**Task directions:**
Please output the listing below character for character and omit the images.

**Data below:**
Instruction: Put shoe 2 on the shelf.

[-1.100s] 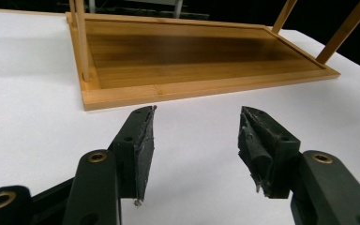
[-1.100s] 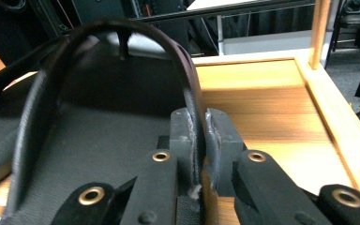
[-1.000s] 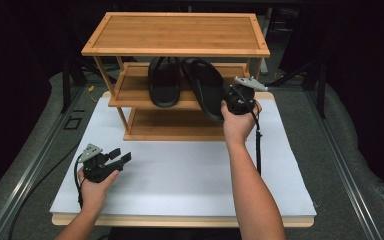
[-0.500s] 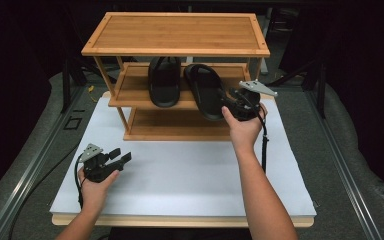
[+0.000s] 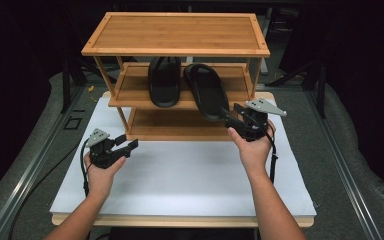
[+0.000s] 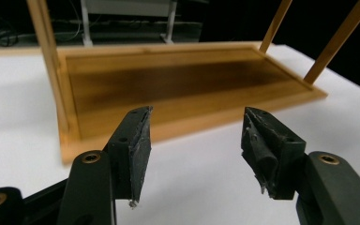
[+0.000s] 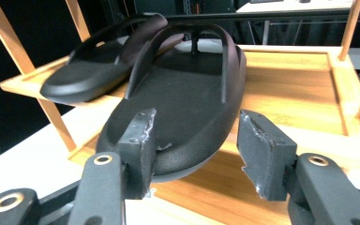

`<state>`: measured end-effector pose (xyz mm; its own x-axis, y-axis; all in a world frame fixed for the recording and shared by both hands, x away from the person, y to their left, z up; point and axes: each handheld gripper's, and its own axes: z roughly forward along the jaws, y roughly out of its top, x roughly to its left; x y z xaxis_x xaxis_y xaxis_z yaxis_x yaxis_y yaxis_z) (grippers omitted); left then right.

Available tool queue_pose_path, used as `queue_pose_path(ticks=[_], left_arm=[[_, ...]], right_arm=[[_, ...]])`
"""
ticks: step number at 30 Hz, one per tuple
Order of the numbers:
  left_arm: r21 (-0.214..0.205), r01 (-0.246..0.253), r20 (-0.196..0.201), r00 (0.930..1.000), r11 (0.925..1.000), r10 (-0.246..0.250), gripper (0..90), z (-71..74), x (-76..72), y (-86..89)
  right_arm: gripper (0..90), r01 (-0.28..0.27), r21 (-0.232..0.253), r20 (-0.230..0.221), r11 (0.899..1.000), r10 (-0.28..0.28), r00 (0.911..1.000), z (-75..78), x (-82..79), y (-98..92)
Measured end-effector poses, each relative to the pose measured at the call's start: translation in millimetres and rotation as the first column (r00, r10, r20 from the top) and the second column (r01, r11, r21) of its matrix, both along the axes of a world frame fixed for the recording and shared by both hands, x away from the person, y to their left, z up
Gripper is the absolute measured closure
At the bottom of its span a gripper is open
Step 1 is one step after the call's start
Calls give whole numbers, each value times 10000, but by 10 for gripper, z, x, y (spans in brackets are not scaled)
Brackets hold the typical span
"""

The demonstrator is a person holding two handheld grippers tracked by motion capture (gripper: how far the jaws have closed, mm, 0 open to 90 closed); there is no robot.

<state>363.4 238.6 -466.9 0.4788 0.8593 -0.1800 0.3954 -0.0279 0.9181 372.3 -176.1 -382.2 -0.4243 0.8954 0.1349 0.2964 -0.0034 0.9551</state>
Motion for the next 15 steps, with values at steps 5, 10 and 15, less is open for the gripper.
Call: queue_pose_path(ticks=[5, 10, 15], left_arm=[[120, 98, 343, 9994, 9999, -103, 404, 273, 186, -100], [-14, 91, 761, 9971, 10000, -90, 380, 531, 363, -250], [-202, 130, 886, 9960, 9997, -112, 365, 690, 532, -387]], right_arm=[[467, -139, 546, 8, 9984, 138, 9999, -55, 23, 38], [468, -132, 329, 40, 9994, 131, 9999, -82, 55, 167], [468, 204, 326, 164, 9993, -209, 9996, -97, 81, 240]])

**Reply:**
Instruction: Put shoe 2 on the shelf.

[-1.100s] 
[-1.100s] 
[-1.000s] 
[-0.500s] 
[+0.000s] 
[+0.000s] 
[+0.000s] 

`<state>`: measured end-effector pose (xyz mm; its own x-axis, y-axis; all in a world frame fixed for the recording and shared by both hands, x away from the person, y to their left, z up; point and axes: each handheld gripper's, and its own axes: z roughly forward along the jaws, y roughly out of its top, x roughly to its left; x y z xaxis_x xaxis_y xaxis_z yaxis_x yaxis_y yaxis_z) (grippers omitted); left then right.

Available tool queue_pose_path, used as `queue_pose_path(ticks=[_], left_arm=[[_, ...]], right_arm=[[_, ...]])`
"""
ticks: step number at 30 Hz, one per tuple
Order of the numbers:
  left_arm: r21 (-0.214..0.205), r01 (-0.246..0.253), r20 (-0.196..0.201), r00 (0.930..1.000), r11 (0.925..1.000), r10 (-0.246..0.250), gripper (0..90), z (-71..74), x (-76..72), y (-86..89)
  right_arm: gripper (0..90), r01 (-0.28..0.27), r21 (-0.232..0.253), r20 (-0.230..0.221), r11 (0.899..1.000), r10 (-0.28..0.28), r00 (0.911..1.000), z (-75..78), x (-82..79), y (-98..92)
Measured end-effector poses, each relative to the pose measured at the call's start: translation in millimetres and rotation as the first column (r00, r10, r20 from the top) and the second column (r01, r11, r21) of its matrix, both along the axes of a world frame fixed for the recording and shared by both hands, x away from the person, y to their left, z up
Gripper is the absolute measured closure
At the bottom of its span a gripper is open
Step 1 is one step after the call's start
Calls give whole numbers, each value times 10000, but by 10 for gripper, z, x, y (spans in brackets are not scaled)
Brackets hold the typical span
"""

The demonstrator is a person holding two handheld grippers tracked by motion capture (gripper: how far the jaws have closed, mm, 0 open to 90 closed); there is no robot.

<state>363.4 238.6 -466.9 0.4788 0.8593 -0.1800 0.3954 -0.0279 0.9181 372.3 -176.1 -382.2 -0.4243 0.8954 0.1349 0.2964 -0.0034 0.9551</state>
Motion for the next 15 steps, with values at steps 5, 10 and 15, less is open for the gripper.
Call: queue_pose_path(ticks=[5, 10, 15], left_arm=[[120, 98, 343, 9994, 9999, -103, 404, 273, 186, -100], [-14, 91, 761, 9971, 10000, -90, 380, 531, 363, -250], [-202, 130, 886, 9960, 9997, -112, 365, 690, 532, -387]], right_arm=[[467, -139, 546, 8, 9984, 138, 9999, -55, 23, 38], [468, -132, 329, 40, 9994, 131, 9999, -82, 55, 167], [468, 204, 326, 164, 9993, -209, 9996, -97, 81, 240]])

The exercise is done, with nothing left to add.